Das OLG hat entschieden, dass der Vertrieb mit der angegriffenen Ausführungsform unlauter i.S.d. § 4 Nr. 9b) UWG ist, weil dies eine unzulässige Ausbeutung des Rufs des Taschenmodells der Klägerin darstellt. Die Beklagte ist nach §§ 3 Absatz 1, 4 Nr. 9b), 8 Absatz 3 Nr. 1 UWG zur Unterlassung verpflichtet. Das Gericht hat festgestellt:

„Der Vertrieb eines nachgeahmten Erzeugnisses ist wettbewerbswidrig, wenn das Erzeugnis von wettbewerblicher Eigenart ist und besondere Umstände hinzutreten, die seine Nachahmung als unlauter erscheinen lassen…“ 

Ferner hat das Gericht ausgeführt:

„Wettbewerbliche Eigenart wiederum liegt vor, wenn die konkrete Ausgestaltung oder bestimmte Merkmale eines Erzeugnisses geeignet sind, die angesprochenen Verkehrskreise auf die betriebliche Herkunft oder die Besonderheiten des Erzeugnisses hinzuweisen. […] Dabei genügt es, wenn der angesprochene Verkehr aufgrund der Ausgestaltung oder der Merkmale des Erzeugnisses die Vorstellung gewinnt, das Erzeugnis könne wohl nur von einem bestimmten Hersteller oder einem mit diesem verbundenen Unternehmen stammen (BGH, „Gartenliege“, a. a. O., Tz. 16, 23).“

Das Gericht stellt im Ergebnis allein auf die Bekanntheit der Tasche und das Ausnutzen von deren Wertschätzung ab:

„Eine Ausnutzung der Wertschätzung liegt vor, wenn die angesprochenen Verkehrskreise die Wertschätzung für das Original („guter Ruf“, „Image“) auf die Nachahmung übertragen (sog. „Imagetransfer“, vgl.: Köhler/Bornkamm, UWG, 29. Aufl., § 4 Rd 9.53).

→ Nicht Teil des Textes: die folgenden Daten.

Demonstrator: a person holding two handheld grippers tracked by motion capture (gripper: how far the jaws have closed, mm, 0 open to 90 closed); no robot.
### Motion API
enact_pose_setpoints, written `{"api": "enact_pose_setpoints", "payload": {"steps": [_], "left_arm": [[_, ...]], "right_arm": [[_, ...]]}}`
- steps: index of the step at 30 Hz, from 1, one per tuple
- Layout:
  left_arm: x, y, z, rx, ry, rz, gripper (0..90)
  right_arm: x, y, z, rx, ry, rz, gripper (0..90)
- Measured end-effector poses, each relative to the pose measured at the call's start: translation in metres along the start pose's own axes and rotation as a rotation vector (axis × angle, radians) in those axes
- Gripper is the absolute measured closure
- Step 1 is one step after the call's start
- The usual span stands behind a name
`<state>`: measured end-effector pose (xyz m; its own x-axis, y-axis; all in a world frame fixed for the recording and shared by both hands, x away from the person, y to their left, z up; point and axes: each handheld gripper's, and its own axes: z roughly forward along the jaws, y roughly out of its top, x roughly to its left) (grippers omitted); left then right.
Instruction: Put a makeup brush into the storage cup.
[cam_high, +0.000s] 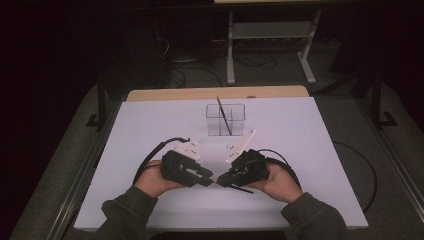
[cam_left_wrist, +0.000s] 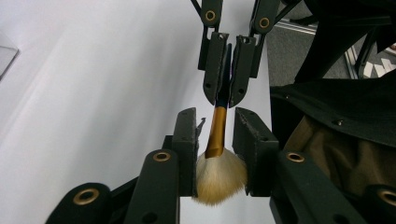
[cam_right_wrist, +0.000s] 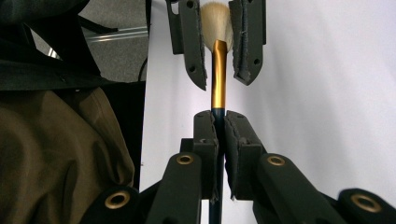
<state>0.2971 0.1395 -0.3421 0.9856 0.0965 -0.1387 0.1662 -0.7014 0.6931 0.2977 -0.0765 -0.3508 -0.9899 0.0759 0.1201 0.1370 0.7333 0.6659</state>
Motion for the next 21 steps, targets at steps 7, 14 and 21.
{"api": "enact_pose_setpoints", "payload": {"steps": [7, 14, 21], "left_arm": [[0.0006, -0.0003, -0.0007, 0.002, -0.006, -0.003, 72.7], [0.0014, -0.0002, 0.0, 0.004, -0.014, -0.01, 72.7], [0.001, -0.0004, 0.0005, 0.011, -0.024, 0.004, 80.2]], "right_arm": [[0.0005, 0.0003, 0.0004, 0.003, -0.003, -0.012, 82.7], [0.0011, 0.0002, -0.0002, 0.0, -0.002, -0.018, 82.7], [0.001, 0.0, 0.0012, 0.004, -0.001, -0.023, 82.6]]}}
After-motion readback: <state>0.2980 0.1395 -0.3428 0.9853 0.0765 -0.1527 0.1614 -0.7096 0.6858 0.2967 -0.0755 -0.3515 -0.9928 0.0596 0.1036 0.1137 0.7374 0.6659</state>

Dies kann auch dann der Fall sein, wenn zwar nicht der Käufer, wohl aber das Publikum, das bei den Käufern die Nachahmungen sieht, zu der irrigen Annahme über die Echtheit verleitet wird, weil es an einem hinreichenden Abstand zwischen Original und Nachahmung fehlt.“

Vorliegend sah das Gericht zwar nicht wegen des Preises, wohl aber wegen der Gemeinsamkeiten der beiden Taschen bei dem Publikum die Gefahr einer Täuschung über die Echtheit. Ein wesentlicher Unterschied bestehe natürlich auch bei dem jeweils verwendeten Material, das einem allerdings nicht sofort auffällt. Das Publikum wird die Taschen von Passantinnen jedoch regelmäßig nicht anfassen, um dies zu überprüfen.

Gegen das Urteil wurden mittlerweile Rechtsmittel eingelegt. Zur Zeit ist der Rechtsstreit beim BGH anhängig (Az.: I ZR 235/11).